WORK INSTRUCTION: In the listing below, locate the line containing "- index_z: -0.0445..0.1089" and the line containing "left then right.". Output both of them and every line between, exactly as written, and nothing more.
════════════════
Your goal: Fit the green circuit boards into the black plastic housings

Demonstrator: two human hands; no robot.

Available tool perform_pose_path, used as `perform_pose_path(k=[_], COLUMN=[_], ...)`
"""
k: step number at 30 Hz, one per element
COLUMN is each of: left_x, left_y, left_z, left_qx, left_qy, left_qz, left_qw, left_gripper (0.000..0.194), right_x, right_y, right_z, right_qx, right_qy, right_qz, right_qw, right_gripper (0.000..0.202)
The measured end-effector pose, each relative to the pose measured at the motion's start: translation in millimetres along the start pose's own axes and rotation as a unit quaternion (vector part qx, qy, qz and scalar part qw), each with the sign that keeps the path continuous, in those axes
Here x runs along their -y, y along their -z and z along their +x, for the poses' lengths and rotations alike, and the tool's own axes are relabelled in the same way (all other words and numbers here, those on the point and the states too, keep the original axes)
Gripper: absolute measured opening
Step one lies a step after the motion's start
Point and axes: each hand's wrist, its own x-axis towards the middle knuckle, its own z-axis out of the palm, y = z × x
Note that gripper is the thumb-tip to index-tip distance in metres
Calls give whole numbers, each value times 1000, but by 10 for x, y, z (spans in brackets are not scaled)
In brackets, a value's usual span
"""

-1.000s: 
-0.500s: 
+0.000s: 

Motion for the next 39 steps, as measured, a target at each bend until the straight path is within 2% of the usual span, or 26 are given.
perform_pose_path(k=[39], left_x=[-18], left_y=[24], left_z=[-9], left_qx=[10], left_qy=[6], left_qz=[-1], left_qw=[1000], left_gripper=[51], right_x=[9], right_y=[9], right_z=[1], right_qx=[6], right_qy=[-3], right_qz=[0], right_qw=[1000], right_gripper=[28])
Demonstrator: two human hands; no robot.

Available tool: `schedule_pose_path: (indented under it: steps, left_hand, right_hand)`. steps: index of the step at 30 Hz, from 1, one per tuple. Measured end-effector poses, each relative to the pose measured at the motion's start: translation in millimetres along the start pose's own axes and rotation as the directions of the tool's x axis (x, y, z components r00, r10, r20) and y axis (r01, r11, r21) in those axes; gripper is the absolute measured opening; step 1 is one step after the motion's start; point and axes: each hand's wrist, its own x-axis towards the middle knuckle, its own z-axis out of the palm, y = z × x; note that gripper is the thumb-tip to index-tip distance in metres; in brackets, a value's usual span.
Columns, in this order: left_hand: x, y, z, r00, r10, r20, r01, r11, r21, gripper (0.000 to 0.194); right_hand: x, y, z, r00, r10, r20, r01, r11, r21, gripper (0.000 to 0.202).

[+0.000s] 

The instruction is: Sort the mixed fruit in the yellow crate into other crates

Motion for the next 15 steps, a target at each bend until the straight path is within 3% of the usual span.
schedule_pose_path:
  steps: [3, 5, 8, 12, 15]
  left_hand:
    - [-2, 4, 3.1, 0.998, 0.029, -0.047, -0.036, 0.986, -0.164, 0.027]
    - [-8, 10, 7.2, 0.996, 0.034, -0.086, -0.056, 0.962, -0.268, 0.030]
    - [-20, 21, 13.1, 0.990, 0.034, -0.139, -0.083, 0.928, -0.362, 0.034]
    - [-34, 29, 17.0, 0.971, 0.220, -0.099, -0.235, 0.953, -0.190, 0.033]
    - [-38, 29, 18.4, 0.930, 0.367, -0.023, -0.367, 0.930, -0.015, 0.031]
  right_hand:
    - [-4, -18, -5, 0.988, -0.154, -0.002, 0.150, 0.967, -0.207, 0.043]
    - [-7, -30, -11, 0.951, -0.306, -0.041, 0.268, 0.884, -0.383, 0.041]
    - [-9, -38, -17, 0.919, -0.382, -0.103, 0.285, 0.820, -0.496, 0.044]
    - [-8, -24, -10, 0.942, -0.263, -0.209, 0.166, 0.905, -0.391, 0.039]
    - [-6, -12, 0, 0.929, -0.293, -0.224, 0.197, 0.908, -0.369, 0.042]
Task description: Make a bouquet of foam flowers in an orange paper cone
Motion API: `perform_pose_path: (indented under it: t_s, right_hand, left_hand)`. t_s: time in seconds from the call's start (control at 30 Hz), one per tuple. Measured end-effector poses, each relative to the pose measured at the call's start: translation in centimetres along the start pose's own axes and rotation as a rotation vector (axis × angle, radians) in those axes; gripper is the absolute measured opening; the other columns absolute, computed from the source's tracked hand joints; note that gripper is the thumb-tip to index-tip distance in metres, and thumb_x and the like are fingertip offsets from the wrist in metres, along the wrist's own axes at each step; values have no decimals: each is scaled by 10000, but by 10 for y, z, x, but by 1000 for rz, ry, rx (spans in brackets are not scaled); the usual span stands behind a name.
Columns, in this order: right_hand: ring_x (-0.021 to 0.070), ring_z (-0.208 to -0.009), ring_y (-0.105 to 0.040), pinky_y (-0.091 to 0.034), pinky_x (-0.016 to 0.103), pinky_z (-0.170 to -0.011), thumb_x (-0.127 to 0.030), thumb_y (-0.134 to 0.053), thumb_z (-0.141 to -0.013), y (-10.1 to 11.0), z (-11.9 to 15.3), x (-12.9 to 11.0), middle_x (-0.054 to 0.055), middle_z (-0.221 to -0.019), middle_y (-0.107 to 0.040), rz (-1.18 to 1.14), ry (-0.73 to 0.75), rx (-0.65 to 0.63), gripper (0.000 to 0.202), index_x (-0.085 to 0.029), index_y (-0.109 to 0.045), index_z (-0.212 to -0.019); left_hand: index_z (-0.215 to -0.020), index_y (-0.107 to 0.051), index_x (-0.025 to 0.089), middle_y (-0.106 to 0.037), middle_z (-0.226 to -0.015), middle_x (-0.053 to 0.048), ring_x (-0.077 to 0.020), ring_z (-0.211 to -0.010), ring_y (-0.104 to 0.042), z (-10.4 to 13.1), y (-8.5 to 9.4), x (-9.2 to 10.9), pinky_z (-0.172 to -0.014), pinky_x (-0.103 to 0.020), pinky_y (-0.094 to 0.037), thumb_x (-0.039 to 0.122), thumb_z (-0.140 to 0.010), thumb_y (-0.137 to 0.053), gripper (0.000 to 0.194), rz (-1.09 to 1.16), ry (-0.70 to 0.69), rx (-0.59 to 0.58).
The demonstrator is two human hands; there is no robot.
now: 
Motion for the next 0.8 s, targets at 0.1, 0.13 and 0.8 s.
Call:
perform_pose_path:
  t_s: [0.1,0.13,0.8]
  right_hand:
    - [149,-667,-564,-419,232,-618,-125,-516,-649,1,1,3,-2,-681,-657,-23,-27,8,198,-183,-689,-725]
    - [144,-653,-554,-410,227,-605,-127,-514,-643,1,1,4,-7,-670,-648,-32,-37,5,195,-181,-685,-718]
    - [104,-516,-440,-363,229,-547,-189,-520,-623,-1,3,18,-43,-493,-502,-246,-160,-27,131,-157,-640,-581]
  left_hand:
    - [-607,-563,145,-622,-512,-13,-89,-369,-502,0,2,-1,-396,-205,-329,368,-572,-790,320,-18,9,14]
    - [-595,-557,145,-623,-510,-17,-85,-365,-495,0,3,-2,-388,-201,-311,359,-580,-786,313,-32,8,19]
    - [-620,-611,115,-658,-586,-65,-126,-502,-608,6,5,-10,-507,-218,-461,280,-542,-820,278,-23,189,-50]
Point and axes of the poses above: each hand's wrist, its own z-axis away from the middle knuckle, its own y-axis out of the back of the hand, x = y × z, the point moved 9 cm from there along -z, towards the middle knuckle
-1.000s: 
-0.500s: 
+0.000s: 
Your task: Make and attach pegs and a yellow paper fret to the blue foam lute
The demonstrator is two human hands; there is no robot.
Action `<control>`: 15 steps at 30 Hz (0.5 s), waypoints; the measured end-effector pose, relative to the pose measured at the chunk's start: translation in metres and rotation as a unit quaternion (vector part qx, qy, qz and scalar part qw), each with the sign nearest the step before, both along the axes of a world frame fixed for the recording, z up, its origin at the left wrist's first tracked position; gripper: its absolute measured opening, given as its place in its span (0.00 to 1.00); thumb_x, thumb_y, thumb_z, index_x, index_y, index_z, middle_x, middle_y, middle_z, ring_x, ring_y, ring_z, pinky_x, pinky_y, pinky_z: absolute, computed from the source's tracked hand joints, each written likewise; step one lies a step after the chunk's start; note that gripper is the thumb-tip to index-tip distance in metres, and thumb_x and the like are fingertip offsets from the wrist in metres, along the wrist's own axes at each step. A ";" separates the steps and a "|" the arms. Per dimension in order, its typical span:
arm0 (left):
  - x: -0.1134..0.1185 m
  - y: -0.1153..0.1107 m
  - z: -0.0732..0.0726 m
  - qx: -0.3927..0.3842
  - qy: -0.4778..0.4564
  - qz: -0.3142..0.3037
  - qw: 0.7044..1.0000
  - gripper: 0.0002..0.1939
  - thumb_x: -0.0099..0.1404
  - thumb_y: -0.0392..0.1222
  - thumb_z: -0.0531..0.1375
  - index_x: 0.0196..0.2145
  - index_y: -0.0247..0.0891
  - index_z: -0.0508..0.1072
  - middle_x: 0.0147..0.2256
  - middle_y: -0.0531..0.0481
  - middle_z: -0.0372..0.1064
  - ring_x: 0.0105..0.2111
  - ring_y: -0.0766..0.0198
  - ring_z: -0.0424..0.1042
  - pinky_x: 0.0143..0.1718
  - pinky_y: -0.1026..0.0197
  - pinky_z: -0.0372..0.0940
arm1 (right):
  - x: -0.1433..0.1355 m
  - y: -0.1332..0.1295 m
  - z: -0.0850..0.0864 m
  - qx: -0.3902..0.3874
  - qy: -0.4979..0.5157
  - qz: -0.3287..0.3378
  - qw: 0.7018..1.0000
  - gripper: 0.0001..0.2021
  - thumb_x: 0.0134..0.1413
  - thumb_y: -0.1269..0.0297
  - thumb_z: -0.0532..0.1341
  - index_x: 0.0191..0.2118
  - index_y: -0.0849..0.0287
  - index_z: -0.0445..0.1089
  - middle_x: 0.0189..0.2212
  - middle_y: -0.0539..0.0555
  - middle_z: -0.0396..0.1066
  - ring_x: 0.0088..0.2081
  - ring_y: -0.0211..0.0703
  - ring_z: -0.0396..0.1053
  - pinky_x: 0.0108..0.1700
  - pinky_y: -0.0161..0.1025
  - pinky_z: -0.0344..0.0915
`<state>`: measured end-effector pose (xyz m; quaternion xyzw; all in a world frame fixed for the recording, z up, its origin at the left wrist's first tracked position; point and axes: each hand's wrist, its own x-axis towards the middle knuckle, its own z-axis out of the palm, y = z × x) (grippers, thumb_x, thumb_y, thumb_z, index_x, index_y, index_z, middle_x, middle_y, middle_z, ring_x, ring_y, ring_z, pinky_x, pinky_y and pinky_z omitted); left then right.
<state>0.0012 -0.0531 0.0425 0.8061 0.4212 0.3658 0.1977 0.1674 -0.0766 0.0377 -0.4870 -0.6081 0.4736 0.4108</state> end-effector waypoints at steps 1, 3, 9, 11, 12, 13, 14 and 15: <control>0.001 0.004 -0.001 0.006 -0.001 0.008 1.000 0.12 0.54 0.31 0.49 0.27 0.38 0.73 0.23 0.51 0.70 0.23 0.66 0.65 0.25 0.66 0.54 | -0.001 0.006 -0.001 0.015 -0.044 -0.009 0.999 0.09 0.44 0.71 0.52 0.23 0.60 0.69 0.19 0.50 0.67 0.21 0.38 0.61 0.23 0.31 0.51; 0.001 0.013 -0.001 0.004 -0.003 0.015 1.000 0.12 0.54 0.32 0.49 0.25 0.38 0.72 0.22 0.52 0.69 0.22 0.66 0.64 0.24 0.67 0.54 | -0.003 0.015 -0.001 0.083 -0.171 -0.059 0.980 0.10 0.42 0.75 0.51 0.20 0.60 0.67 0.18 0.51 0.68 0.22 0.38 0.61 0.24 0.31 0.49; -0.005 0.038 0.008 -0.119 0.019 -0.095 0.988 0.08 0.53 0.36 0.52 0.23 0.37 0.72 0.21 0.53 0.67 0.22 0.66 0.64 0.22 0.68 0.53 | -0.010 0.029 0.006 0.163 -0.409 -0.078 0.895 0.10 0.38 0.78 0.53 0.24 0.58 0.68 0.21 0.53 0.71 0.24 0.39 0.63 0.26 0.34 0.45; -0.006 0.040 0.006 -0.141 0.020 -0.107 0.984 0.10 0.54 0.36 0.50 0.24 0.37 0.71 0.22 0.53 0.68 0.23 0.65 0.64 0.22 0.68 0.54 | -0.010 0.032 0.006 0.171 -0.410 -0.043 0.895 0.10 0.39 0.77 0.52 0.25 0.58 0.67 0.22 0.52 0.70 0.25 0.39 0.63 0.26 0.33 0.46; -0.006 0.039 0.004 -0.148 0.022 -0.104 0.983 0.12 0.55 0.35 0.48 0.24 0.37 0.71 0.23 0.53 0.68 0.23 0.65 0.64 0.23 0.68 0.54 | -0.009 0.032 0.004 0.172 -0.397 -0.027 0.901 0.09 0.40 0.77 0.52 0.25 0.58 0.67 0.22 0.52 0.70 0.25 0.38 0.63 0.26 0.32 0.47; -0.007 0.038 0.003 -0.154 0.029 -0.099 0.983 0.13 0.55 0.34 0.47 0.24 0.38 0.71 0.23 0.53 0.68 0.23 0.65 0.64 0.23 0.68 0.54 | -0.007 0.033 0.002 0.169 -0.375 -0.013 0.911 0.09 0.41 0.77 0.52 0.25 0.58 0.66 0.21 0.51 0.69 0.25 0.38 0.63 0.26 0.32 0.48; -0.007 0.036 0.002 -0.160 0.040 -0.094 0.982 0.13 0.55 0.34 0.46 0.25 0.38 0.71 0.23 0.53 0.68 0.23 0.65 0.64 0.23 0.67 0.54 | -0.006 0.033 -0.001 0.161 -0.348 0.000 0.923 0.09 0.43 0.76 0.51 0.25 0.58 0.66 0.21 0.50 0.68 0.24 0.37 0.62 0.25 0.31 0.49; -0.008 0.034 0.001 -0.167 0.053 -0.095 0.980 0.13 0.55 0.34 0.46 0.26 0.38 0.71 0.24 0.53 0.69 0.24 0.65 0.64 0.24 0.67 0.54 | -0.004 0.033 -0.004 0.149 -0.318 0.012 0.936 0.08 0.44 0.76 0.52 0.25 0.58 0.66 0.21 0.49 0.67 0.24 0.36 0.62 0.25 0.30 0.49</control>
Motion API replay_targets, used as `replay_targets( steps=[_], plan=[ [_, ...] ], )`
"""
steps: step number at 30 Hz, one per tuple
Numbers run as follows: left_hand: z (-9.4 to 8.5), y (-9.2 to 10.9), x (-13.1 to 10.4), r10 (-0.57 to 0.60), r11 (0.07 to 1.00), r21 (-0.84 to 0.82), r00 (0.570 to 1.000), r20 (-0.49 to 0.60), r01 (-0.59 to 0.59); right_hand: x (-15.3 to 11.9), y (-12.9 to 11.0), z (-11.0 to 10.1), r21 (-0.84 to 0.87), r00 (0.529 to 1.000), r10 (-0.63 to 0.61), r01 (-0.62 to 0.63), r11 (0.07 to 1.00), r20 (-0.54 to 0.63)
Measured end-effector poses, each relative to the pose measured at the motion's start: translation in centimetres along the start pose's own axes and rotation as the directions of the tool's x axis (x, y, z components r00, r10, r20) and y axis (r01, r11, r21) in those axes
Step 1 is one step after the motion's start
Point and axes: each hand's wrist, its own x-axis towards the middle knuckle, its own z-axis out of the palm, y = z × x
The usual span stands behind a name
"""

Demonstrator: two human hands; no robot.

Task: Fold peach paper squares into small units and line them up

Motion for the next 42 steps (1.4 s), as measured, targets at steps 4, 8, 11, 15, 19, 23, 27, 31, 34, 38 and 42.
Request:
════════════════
RESPONSE TO THIS TASK:
  - index_z: -0.0445..0.1089
  - middle_x: 0.0189..0.2212
  - middle_y: -0.0539..0.0555
  - middle_z: -0.0396..0.1066
  - ring_x: 0.0088..0.2081
  - ring_y: -0.0211..0.0703
  - ring_z: -0.0396..0.1053
  - pinky_x: 0.0108..0.1700
  - pinky_y: -0.0161..0.1025
  - pinky_z: -0.0344..0.0915
`<state>`: measured end-effector pose (xyz m; quaternion xyzw; all in a world frame fixed for the recording, z up, its origin at the left wrist's first tracked position; point and axes: each hand's wrist, its own x-axis towards the middle knuckle, its own z-axis out of the palm, y = z × x) (grippers, thumb_x, thumb_y, thumb_z, index_x, index_y, index_z, middle_x, middle_y, middle_z, ring_x, ring_y, ring_z, pinky_x, pinky_y and pinky_z omitted); left then right.

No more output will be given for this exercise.